One commonly proposed explanation for apparent sex differences in promotion or achievement is that women, but not men, may take several months-years off from work for childbearing. It is certainly plausible that maternity leave could delay the attainment of a given academic rank. However, the ACC Women in Cardiology council’s most recent Professional Life Survey found that fewer than 25 % of female and male cardiologists interrupted training or clinical practice for three or more months, only 11% of female and male cardiologists interrupted clinical practice for six or more consecutive months, and that female trainees were significantly less likely than male trainees to interrupt training for twelve or more months.8 It therefore seems improbable that our findings could be attributed solely to the fact that women take off more time than men to bear children. Furthermore, more than three quarters of female cardiologists with children have one or two children, suggesting that the cumulative amount of maternity leave taken by female cardiologists is similarly unlikely to explain our findings.

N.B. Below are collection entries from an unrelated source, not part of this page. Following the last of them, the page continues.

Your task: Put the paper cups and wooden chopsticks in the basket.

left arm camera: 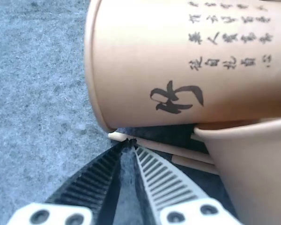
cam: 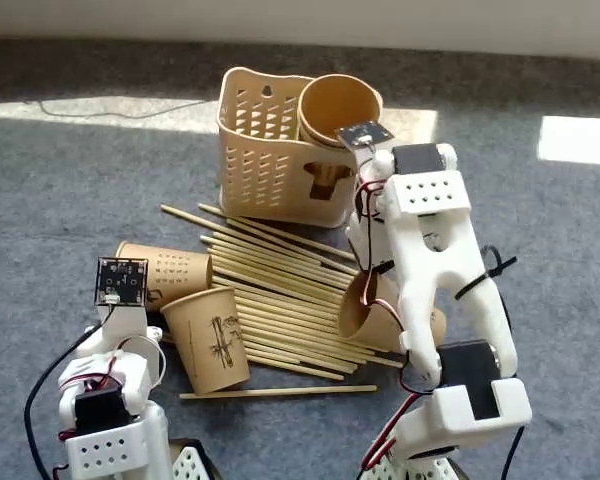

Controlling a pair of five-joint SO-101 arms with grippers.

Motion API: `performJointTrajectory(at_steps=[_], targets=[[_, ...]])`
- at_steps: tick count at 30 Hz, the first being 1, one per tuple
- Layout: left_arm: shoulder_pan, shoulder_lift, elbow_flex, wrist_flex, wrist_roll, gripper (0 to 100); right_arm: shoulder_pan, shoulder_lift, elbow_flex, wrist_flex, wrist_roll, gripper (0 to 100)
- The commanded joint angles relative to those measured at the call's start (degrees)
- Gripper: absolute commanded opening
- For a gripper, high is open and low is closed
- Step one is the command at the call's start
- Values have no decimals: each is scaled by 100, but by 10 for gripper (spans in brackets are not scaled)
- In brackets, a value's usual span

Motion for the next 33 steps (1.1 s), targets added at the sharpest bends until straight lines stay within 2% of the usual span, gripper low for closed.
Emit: performJointTrajectory(at_steps=[1, 7, 15, 21, 33], targets=[[-57, -48, 57, -97, -9, 24, 251, -813, -22, 110, 492, 5], [-57, -48, 57, -97, -9, 24, 409, -1455, -13, 365, 853, 5], [-66, -48, 57, -97, -9, 24, 549, -1903, -31, 479, 870, 5], [-66, -48, 57, -97, -9, 24, 1103, -2035, -31, -295, 853, 5], [-66, -48, 57, -97, -9, 24, 1218, -2000, 66, -1455, -1556, 5]])
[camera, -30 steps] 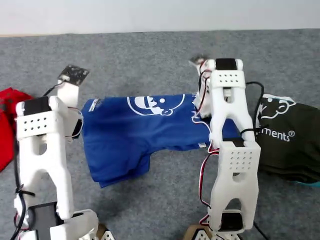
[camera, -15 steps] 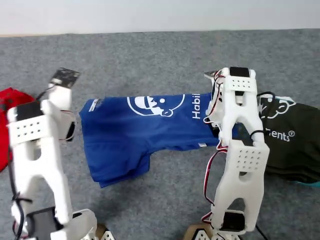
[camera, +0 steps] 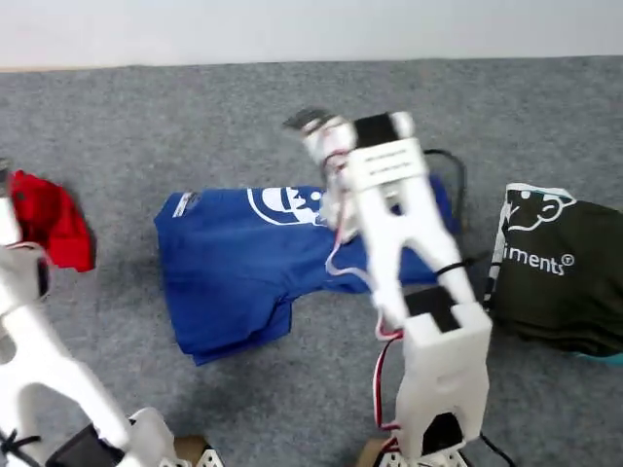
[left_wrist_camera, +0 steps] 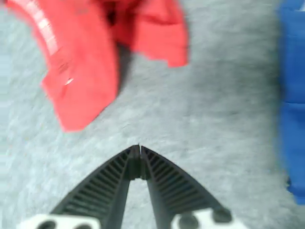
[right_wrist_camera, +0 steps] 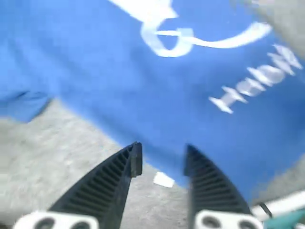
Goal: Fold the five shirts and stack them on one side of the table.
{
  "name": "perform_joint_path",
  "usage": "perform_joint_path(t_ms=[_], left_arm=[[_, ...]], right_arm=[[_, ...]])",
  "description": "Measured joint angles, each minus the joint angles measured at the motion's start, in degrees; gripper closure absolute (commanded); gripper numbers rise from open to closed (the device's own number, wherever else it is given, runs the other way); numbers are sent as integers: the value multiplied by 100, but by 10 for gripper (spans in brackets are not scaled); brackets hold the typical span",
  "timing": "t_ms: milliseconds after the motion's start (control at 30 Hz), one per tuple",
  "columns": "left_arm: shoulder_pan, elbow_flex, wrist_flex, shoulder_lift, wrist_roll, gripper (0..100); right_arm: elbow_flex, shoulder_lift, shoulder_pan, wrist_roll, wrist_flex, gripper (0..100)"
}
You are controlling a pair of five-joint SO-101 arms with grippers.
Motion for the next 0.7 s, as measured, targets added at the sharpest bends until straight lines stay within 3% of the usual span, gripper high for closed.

Importantly, our results may partially assuage legitimate concerns that the constellation of challenges faced by women in cardiology are dissuading young female trainees from pursuing careers in cardiology generally, and academic cardiology in particular.7,10,31 Indeed, more than half of the female cardiologists in this study were under the age of 50, and 37.2% were less than 45 years. While longitudinal data are necessary to determine if and how these demographics are changing over time, this finding is nonetheless encouraging.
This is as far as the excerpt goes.